● About this exercise
Find every line in the material below with the string "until" and state how many there are, with no other text.
•••••
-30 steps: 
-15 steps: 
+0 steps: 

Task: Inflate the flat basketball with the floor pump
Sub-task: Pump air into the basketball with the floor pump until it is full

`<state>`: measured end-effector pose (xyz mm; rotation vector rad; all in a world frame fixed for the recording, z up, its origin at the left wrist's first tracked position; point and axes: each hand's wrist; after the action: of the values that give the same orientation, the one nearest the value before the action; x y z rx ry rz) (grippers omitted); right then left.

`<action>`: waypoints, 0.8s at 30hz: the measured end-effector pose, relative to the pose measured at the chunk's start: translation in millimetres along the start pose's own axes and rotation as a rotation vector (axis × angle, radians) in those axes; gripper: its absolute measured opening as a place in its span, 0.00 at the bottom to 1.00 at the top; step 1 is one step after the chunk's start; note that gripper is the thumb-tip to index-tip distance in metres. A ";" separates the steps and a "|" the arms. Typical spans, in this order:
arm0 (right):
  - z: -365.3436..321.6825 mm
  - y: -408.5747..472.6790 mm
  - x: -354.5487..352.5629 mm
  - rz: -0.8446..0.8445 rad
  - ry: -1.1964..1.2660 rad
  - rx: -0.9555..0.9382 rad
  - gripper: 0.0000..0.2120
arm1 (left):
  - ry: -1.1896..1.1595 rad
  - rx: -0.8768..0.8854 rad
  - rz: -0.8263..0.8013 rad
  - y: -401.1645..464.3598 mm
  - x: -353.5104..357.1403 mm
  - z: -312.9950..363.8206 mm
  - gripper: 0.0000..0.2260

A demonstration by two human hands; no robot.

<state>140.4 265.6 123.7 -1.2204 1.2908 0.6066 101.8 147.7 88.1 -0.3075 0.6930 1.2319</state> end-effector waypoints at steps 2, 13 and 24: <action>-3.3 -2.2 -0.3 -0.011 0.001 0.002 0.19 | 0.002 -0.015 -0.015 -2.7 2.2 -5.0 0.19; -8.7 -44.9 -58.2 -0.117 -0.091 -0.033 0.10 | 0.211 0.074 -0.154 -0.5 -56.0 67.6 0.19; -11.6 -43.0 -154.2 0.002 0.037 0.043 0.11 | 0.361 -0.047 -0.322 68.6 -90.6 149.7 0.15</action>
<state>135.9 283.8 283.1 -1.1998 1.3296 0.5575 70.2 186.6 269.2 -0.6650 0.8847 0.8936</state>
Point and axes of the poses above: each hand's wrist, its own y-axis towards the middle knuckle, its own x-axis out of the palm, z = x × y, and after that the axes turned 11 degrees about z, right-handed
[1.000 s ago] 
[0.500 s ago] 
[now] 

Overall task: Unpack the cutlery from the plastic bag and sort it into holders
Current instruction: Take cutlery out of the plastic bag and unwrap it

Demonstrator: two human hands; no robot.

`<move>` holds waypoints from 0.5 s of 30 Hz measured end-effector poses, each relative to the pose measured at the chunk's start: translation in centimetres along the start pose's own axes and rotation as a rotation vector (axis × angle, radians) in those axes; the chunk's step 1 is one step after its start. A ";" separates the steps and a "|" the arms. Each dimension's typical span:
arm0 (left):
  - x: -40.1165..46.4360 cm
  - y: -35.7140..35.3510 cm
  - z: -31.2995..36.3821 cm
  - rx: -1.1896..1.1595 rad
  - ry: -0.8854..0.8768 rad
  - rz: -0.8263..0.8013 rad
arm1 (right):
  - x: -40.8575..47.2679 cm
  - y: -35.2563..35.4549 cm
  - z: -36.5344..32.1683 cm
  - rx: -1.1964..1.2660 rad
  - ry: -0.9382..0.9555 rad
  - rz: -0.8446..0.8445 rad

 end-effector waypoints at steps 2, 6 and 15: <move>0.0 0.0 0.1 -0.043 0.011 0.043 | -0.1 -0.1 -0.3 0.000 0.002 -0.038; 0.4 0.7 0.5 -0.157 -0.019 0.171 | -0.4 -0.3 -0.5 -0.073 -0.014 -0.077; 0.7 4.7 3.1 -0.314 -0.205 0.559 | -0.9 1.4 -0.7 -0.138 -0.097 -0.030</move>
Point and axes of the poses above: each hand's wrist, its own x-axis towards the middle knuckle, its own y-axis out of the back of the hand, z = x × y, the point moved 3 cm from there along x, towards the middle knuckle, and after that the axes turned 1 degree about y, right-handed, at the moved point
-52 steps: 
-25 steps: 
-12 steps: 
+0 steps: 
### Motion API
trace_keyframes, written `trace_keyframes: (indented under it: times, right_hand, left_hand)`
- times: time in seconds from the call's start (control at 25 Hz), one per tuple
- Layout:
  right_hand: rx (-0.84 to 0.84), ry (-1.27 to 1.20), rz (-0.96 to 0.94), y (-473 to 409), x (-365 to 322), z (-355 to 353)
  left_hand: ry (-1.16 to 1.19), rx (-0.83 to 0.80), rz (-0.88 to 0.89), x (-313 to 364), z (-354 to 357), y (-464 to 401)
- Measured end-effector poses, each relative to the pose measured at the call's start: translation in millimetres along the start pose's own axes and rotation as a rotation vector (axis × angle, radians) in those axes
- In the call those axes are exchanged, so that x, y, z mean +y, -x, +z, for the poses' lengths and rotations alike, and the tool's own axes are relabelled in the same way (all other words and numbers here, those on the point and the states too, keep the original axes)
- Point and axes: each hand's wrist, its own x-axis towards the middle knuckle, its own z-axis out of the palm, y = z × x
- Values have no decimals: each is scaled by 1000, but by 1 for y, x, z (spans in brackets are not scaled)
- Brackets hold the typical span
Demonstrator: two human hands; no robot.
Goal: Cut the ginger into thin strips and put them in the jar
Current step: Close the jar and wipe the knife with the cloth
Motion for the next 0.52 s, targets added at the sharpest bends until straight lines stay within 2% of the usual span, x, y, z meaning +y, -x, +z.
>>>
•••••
● Task solution
2